* [WHAT YOU SHOULD DO]:
Which lines of the records contain "camera"? Collect every one of them.

Items from a data source
⟨
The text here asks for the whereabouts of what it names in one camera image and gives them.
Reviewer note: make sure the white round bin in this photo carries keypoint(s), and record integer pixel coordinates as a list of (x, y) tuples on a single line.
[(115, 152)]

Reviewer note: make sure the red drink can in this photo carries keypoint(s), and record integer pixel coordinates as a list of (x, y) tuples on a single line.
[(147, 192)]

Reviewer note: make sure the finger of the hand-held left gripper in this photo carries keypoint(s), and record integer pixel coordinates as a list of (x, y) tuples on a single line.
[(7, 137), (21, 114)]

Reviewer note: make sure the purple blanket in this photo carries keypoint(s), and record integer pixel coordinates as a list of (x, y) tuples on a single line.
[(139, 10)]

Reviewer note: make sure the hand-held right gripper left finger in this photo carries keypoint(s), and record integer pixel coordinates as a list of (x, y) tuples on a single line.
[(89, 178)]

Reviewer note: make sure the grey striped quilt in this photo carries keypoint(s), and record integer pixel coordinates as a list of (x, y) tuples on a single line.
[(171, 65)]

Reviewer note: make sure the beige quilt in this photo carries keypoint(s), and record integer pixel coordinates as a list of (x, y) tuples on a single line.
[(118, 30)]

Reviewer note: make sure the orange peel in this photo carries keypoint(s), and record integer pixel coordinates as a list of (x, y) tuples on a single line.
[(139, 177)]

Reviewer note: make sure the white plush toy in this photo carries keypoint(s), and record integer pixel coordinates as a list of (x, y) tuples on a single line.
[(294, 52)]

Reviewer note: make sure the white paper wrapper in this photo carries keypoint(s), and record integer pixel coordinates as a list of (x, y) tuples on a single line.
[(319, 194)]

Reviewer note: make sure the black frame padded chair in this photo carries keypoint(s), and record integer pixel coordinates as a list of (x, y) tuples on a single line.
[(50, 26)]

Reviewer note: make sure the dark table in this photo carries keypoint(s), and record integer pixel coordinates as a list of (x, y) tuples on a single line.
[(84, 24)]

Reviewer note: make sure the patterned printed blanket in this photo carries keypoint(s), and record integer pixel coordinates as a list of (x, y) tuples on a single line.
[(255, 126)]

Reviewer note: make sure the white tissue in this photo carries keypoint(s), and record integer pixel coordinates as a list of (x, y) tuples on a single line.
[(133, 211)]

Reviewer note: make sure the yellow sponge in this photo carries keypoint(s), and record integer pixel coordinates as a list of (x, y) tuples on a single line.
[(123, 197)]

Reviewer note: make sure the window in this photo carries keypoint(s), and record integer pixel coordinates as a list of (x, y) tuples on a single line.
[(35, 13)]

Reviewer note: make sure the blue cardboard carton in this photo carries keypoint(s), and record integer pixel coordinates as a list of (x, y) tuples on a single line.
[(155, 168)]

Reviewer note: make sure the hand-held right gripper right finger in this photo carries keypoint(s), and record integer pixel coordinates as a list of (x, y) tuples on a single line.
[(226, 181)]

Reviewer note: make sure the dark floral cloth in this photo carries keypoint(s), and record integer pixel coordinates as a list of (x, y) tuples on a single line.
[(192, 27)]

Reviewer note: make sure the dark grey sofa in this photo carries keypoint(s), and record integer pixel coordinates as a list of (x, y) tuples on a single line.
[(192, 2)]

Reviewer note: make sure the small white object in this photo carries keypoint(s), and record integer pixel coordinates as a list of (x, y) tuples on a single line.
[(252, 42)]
⟩
⟨
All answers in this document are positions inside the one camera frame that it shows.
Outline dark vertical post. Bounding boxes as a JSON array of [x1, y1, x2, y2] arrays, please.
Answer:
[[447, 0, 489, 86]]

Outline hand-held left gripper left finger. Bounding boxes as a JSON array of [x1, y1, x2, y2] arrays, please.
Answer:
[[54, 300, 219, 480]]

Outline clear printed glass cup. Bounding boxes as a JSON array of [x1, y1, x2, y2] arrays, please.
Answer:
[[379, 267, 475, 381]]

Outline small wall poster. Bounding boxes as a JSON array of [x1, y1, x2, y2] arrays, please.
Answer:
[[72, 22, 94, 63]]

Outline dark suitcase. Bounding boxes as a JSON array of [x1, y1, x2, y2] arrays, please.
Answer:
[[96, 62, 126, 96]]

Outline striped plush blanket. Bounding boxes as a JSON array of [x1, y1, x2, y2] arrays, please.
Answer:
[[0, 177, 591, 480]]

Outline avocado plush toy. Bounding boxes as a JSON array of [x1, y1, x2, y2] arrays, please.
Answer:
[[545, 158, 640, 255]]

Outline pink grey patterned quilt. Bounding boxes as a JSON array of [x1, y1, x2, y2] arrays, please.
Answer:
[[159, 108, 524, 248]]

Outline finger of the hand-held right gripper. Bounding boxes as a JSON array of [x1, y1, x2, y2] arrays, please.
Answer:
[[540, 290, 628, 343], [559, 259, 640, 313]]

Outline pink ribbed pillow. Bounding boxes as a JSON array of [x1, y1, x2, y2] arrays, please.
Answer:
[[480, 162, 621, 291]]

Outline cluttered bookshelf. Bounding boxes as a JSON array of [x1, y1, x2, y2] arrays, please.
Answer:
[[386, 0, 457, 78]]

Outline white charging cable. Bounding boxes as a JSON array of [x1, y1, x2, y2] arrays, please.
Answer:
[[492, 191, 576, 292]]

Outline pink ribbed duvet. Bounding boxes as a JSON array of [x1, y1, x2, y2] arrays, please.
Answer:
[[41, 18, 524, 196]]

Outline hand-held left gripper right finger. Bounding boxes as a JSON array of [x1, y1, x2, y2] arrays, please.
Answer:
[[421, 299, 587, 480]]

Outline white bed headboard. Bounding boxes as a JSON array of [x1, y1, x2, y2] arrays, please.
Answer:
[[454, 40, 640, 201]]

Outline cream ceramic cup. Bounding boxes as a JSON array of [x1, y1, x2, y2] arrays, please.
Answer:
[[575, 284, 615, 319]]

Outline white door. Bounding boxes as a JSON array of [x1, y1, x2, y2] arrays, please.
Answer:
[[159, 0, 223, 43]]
⟩
* [WRITTEN SOLUTION]:
The text here asks for the whereabouts of what it names in one camera image and gives them.
All answers in this document are positions inside the one camera frame that it shows.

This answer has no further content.